§ Task goal:
Only one stretch of the records below should be repeated. It starts with the line containing "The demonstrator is" and goes on through the line containing "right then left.", exactly as written.
### Extracted records
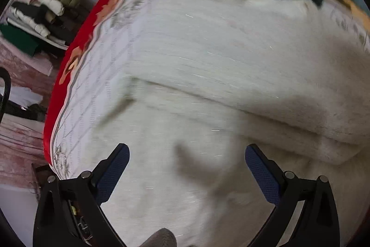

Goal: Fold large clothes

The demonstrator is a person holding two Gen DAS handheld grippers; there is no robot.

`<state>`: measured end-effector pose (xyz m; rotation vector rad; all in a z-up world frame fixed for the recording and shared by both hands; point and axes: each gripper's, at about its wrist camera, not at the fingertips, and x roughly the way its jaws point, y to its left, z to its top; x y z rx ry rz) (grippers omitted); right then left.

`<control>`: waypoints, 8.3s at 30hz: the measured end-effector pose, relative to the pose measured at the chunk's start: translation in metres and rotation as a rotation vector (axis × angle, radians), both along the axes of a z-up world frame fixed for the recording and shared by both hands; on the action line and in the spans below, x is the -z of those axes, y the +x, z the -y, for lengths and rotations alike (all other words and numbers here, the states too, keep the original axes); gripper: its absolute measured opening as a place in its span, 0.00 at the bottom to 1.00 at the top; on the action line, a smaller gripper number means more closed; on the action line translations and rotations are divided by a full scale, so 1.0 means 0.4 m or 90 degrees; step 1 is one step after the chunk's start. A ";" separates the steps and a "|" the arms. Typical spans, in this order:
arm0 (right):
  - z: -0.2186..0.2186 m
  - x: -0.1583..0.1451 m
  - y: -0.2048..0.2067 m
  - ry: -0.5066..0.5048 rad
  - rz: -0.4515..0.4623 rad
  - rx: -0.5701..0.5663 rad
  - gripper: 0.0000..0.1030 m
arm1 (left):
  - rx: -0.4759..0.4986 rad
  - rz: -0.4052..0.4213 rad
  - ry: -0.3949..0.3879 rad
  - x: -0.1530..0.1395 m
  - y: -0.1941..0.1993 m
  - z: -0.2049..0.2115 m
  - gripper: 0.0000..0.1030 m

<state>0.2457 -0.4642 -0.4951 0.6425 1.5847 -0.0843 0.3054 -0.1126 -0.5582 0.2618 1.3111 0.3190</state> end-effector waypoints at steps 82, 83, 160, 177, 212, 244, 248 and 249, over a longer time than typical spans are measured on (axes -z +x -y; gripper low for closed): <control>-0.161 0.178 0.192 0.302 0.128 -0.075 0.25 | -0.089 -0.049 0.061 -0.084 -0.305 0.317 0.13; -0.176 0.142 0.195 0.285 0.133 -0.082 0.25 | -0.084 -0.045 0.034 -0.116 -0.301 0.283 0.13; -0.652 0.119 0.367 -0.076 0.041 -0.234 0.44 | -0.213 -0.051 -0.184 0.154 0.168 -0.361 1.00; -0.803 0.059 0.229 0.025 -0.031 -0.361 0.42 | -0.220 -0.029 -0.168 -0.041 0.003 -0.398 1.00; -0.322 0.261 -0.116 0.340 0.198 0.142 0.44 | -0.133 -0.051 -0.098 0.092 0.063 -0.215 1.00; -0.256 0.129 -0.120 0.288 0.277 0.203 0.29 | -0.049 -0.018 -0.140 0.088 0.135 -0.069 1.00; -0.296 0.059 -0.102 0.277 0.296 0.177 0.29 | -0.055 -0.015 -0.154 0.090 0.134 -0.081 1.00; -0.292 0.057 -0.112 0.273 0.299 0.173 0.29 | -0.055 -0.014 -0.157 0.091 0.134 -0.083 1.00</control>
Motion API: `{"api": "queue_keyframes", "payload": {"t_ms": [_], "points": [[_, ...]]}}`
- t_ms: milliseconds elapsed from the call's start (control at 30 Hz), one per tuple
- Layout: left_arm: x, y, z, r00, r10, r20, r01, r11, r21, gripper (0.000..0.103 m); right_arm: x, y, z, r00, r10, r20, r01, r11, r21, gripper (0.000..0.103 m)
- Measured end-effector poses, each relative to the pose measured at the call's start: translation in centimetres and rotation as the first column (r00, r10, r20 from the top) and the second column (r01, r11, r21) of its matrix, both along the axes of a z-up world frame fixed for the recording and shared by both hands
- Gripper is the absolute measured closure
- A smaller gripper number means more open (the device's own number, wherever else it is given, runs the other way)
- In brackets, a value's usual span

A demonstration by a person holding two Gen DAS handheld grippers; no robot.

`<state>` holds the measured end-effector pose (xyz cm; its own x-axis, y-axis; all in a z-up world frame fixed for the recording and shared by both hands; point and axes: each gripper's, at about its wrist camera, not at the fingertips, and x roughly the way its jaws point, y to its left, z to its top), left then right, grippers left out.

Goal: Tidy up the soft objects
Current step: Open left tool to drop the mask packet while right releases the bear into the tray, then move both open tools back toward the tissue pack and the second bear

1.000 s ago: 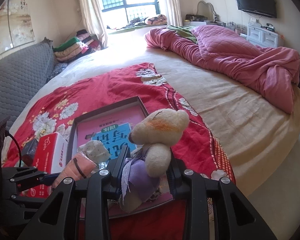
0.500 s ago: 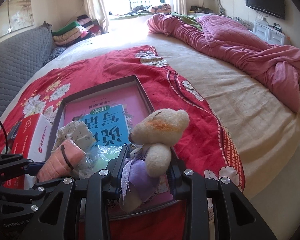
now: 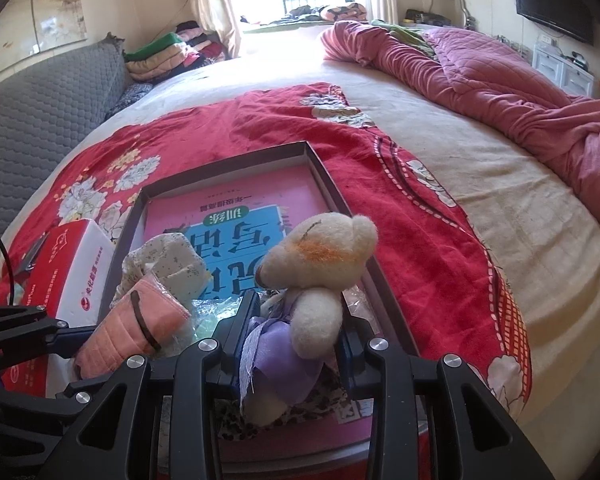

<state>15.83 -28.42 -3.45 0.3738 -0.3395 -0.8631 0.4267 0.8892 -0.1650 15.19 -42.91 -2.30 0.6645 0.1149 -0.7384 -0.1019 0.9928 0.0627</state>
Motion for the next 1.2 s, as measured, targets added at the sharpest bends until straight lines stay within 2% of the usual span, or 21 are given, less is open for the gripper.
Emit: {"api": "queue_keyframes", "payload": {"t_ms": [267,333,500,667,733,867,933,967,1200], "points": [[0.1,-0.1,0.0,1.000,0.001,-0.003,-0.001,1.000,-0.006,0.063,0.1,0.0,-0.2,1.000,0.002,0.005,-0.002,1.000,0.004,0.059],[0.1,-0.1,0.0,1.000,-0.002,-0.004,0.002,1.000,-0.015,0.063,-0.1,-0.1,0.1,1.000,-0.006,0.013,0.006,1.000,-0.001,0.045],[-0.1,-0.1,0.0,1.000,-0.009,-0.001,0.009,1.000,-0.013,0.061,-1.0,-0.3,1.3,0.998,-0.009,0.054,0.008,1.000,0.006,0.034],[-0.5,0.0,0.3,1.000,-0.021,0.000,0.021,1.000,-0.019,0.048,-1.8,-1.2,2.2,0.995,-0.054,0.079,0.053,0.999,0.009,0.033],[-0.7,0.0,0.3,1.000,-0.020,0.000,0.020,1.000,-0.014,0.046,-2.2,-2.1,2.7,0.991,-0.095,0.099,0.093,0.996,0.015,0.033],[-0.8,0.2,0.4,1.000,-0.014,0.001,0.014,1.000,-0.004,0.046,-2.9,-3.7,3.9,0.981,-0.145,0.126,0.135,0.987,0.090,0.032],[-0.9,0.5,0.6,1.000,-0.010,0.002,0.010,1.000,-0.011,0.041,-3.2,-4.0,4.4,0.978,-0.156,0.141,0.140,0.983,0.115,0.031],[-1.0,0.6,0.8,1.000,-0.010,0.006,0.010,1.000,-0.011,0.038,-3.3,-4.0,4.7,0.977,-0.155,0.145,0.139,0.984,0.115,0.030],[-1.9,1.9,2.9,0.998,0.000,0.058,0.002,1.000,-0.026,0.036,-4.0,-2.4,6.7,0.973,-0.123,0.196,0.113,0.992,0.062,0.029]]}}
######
§ Answer space:
The demonstrator is a person holding two Gen DAS handheld grippers; there is no robot.

`<state>`: measured end-effector pose (xyz m; rotation vector rad; all in a z-up world frame fixed for the recording and shared by both hands; point and axes: each gripper's, at about its wrist camera, not at the fingertips, and x roughly the way its jaws point, y to its left, z to its top; x y z rx ry rz) (grippers omitted); right then left.

There is no more to the exercise.